The other benefit is that you would have a chance to re-evaluate your portfolio and remove losing players. But for this to do, you must have a great understanding of the market subtleties. For example, how a particular stock acts during different periods of the year. 

For long-term investors, this strategy might be irrelevant but investors with a shorter horizon or for active traders it can be very profitable since they have a more active approach to investing.

Drawbacks of this strategy

Sitting out the stock market during the summer and having a long, long vacation might seem attractive, but you have to be cautious. What if there is the potential to miss out on great opportunities? The 

This strategy is based on past trends. But here is the key problem. Not all investments or stocks will act according to this date-based investing, that to say.

The “Sell in May and go away” strategy neglects the performance of particular assets or prevailing market or economic circumstances, changes in interest rates, or inflation, for example. Also, as you already know, everything and literally anything may influence the stock market. It might be the political atmosphere, natural disasters, change tariffs, etc.
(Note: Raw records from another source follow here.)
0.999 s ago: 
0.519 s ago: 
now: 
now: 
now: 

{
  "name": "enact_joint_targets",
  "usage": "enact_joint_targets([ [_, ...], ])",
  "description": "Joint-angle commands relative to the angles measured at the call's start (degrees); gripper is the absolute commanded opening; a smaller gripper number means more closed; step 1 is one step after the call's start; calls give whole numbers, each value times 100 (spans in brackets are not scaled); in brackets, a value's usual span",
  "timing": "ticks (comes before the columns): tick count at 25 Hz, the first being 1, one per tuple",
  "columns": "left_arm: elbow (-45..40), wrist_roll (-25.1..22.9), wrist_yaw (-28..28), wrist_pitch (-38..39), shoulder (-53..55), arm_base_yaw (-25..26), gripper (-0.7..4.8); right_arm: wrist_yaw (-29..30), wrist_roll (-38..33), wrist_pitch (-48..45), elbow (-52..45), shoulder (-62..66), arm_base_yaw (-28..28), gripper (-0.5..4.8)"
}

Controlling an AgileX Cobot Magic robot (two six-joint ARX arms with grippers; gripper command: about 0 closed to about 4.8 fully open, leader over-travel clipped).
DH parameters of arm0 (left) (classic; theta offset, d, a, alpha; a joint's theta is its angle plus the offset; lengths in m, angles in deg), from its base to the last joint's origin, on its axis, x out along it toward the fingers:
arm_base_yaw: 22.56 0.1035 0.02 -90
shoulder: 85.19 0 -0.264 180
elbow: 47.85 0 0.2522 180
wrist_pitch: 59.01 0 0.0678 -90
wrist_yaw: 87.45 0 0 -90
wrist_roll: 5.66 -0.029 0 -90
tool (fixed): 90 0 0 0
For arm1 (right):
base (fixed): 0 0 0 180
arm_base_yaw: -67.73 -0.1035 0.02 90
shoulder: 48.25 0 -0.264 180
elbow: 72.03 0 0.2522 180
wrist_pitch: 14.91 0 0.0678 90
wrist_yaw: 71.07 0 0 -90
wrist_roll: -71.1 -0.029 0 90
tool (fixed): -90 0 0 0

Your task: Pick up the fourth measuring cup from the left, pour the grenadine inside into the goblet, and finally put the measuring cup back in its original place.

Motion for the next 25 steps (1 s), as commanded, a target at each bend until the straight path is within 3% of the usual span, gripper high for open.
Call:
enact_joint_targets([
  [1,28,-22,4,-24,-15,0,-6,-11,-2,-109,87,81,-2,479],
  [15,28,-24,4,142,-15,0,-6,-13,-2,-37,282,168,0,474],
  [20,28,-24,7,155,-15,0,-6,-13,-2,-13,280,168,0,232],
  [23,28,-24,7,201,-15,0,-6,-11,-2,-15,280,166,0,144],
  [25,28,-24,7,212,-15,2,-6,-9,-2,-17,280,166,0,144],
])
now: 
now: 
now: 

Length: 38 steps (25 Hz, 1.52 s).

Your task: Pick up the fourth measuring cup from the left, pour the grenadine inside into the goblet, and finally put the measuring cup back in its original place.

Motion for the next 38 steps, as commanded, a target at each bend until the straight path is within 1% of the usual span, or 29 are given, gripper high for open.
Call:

For instance, you sold your stocks in May but they hold strong during the summer. What the consequence can be? It will cost you your gains. No one has the ability to predict what the market will do during a few months.

The impact on your portfolio is very important also when we talk about the “Sell in May and go away” strategy. It is very important, even if your stocks hold steady, to invest constantly, which means, you shouldn’t avoid summer investing. Otherwise, your portfolio could be hurt. 

Time is probably the most influential tool you have as an investor. This is all about compounding interest and how long you are invested. That is the power of the time. If you go in and out of the market you will lessen the chance for your portfolio to grow. Also, to compound.

The “Sell in May and go away” strategy can cause increased trading costs. Yes, online brokerages offer commission-free trading, but not all of them. Also, free trades could be set for stocks or ETFs but what if you sell options in May?  When you buy them back later, the fees could be higher which could lead to lower returns.

Maybe the most important drawback of this strategy is that it could go against you. For example, the volatility is increasing in May and you decide to get out of the market because you’re panicked. Well, in June, for example, stock rebound, the prices increase. What do you have? You’ve missed the opportunity to get the returns.

Bottom line

Instead of “Sell in May and go away” strategy, sometimes rotation is a smarter move. This means, to not sell your investment and cash it out. It is better to diversify your portfolio to the assets that could be less influenced by the seasonal slow market growth. For example, the health or high-tech sector.

For retail investors with a long-term objective, a buy-and-hold strategy continues as the best choice.